Les Beaucamps High School is a state run 11–16 secondary high school in Guernsey. Its current premises consist of a four-leveled main building completed in 2012 and a separate sports building completed in 2014.

LBHS takes in children from St Martins, Forest, La Houguette, and Castel primary schools.

== House system ==
The school currently has six houses:

- Alderney
- Herm
- Jethou
- Lihou
- Sark
- Brecqhou

These are named after the other islands within the Bailiwick of Guernsey.

== History ==
LBHS was the first of the new 11–16 secondary schools to be constructed in Guernsey. It was first opened in 1959 by Princess Margaret.

In 2010, LBHS was approved for a £37 million rebuild, as it had been operating for almost 60 years, and in the words of a former headteacher, was "on life support".

== Incidents ==
On the 28th of September, 2012, pupils and staff were evacuated when a science experiment went wrong. A cloud formed as a result of an experiment involving copper sulfate. Three pupils and a teacher were checked by paramedics.

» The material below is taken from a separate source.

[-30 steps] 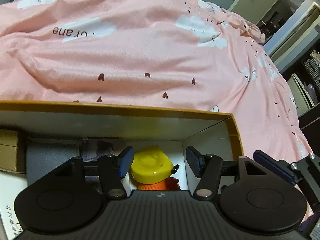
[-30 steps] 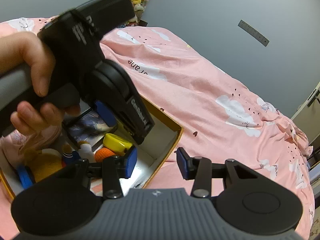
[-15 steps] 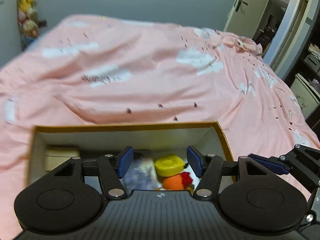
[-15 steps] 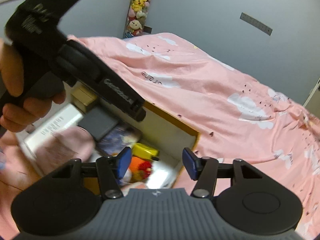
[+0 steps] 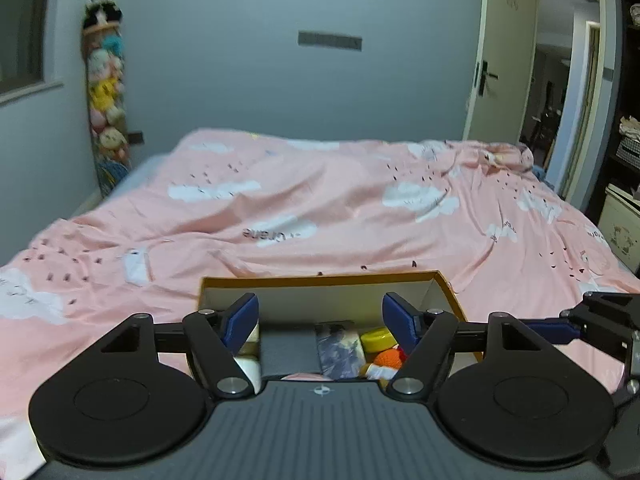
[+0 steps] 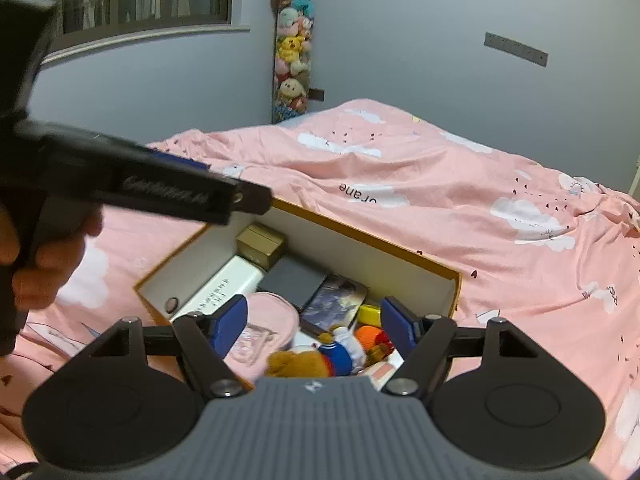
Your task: Organize objects
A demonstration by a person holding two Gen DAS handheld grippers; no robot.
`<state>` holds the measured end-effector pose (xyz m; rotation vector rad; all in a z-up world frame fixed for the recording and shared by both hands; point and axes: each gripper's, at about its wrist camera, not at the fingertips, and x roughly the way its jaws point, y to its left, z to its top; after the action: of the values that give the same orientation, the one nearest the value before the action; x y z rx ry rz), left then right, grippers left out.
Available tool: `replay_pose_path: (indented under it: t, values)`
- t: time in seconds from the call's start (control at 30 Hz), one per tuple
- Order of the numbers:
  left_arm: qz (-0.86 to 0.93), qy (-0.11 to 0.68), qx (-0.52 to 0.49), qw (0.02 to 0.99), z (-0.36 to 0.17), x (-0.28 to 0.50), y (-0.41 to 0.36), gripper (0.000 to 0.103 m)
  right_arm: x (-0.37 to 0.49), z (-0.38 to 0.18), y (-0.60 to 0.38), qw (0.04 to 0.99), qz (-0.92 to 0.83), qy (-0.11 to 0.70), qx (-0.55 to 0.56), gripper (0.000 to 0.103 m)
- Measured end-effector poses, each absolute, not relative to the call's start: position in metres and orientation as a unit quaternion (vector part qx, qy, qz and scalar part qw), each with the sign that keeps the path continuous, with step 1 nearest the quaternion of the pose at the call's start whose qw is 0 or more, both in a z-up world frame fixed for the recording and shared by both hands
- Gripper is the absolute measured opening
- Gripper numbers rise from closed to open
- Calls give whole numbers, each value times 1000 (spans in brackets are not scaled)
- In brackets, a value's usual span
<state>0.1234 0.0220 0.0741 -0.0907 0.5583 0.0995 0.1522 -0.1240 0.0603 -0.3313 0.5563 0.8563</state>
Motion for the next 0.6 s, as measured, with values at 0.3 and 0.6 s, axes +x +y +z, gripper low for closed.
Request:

On the 9th of December, 2014, a fire ripped through the plant room of the sports building, disrupting a basketball match and prompting evacuation of the building. The sports hall was in repairs until April 27, 2015.

In February 2016, an RS teacher sparked controversy by asking students to write to their parents saying they had converted to Islam and explaining how this bettered their lives. Locals were displeased with this assignment.

In November 2020, a student brought a knife to the site and threatened students on the playing field. Other students were moved away from the threatening student, who later called emergency services on themselves. The pupil was arrested for possession of an offensive weapon and transferred to health professionals once they had exited the school site. Nobody was hurt and the school quickly returned to normal activity.